From the GREAT STATE OF MAINE…
Oh! More Things I Know:
Maine state senator Gus Grumpypants has withdrawn his Indiana-style "religious freedom" bill, so now our state is going to have to contend with religious discrimination continuing to not happen here.
Regardless of who wins in 2016, Chief Justice John Roberts says he still plans to mess up the oath of office out of respect for precedent.
Rebranding!
Reince Priebus's re-branding of the Republican party is going swimmingly. And by swimmingly I mean the kind of swimming where you can't swim so you drown.

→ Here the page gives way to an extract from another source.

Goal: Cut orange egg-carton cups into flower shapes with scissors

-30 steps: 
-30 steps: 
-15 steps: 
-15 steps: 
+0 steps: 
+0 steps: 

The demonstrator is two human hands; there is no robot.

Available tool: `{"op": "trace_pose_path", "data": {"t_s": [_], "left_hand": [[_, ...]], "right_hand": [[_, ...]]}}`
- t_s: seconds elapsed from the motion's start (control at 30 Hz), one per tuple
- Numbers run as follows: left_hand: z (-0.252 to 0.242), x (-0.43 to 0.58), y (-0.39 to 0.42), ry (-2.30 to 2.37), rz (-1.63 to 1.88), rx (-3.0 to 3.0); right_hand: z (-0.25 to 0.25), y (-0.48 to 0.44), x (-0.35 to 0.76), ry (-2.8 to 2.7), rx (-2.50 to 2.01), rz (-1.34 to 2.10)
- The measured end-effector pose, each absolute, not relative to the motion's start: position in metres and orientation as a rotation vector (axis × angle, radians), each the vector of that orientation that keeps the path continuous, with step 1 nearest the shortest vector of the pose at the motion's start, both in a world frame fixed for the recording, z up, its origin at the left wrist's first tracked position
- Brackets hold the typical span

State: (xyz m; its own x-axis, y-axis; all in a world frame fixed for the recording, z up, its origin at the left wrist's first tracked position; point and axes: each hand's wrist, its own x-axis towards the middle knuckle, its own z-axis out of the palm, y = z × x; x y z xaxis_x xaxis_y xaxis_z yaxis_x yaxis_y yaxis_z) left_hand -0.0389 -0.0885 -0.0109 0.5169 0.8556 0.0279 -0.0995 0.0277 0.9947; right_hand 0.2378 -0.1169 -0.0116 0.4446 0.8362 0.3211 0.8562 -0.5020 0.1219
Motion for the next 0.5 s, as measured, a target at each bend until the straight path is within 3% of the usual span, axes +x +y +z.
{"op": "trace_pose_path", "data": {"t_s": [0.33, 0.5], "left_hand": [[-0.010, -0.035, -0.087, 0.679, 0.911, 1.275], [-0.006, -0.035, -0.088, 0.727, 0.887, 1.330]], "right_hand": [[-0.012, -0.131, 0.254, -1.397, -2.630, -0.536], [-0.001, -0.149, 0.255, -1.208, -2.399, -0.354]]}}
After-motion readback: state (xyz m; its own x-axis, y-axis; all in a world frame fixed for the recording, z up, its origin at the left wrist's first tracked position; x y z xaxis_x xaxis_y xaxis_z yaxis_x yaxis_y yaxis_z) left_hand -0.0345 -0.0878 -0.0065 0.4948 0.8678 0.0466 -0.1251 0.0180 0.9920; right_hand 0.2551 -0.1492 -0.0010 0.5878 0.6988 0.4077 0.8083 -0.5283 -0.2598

As of yesterday, Portland Maine has a ban on disposable polystyrene cups and take-out containers. Most people support the new law, but everyone agrees it's gonna take us awhile to get used to the new pewter ones.

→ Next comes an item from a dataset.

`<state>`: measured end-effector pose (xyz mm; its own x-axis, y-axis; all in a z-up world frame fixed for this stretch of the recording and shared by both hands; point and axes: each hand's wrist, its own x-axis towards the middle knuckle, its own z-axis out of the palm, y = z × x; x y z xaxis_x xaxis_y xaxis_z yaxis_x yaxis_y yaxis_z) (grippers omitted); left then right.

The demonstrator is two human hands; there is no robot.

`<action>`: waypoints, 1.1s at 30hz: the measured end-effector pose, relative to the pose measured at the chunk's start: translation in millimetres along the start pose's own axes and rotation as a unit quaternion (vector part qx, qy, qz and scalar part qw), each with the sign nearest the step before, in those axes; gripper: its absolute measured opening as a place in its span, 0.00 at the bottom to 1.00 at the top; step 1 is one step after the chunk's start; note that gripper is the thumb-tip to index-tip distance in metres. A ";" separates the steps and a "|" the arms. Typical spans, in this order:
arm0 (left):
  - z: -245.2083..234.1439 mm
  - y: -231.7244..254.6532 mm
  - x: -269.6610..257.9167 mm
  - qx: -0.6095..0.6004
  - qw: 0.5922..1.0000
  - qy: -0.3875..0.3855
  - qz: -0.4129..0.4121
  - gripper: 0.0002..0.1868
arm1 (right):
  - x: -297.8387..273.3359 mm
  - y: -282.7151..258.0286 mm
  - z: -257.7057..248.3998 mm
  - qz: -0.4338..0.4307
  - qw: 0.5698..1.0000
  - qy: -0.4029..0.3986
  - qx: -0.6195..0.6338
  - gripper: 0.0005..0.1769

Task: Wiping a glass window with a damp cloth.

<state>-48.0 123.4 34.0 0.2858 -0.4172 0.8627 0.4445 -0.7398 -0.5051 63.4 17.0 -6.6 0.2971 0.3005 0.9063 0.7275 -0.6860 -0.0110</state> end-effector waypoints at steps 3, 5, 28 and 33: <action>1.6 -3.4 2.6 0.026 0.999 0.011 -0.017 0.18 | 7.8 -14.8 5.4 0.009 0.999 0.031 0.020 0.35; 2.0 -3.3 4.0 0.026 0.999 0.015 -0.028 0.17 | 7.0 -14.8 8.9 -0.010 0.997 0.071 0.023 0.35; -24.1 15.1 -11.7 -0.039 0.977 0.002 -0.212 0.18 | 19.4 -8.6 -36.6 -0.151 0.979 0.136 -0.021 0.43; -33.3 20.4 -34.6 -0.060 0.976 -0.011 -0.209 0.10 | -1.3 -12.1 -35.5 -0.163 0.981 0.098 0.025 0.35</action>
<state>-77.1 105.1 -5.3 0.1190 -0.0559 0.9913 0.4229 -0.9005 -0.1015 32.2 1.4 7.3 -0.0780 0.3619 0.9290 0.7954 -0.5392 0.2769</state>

What Howard Dean says to his neighbors when spring arrives in Burlington: "YOU have the flower and YOU have the flower and YOU have the flower!!!"
It's amazing that we now live in a time when the millionaires are getting all pissy and jealous because their political candidates are paying too much attention to the billionaires.
One more thing I've crossed off my bucket list: watch an espresso machine get launched into space. Next on my list: Watch a mailman land a gyrocopter on the lawn of the U.S. Capitol. Help escort Dick Cheney to prison.
Nobody has been able to give me a good reason why Democrats didn’t confirm Loretta Lynch last December when they still held the majority and knew full well that Republicans were going to obstruct their hineys off when they took over.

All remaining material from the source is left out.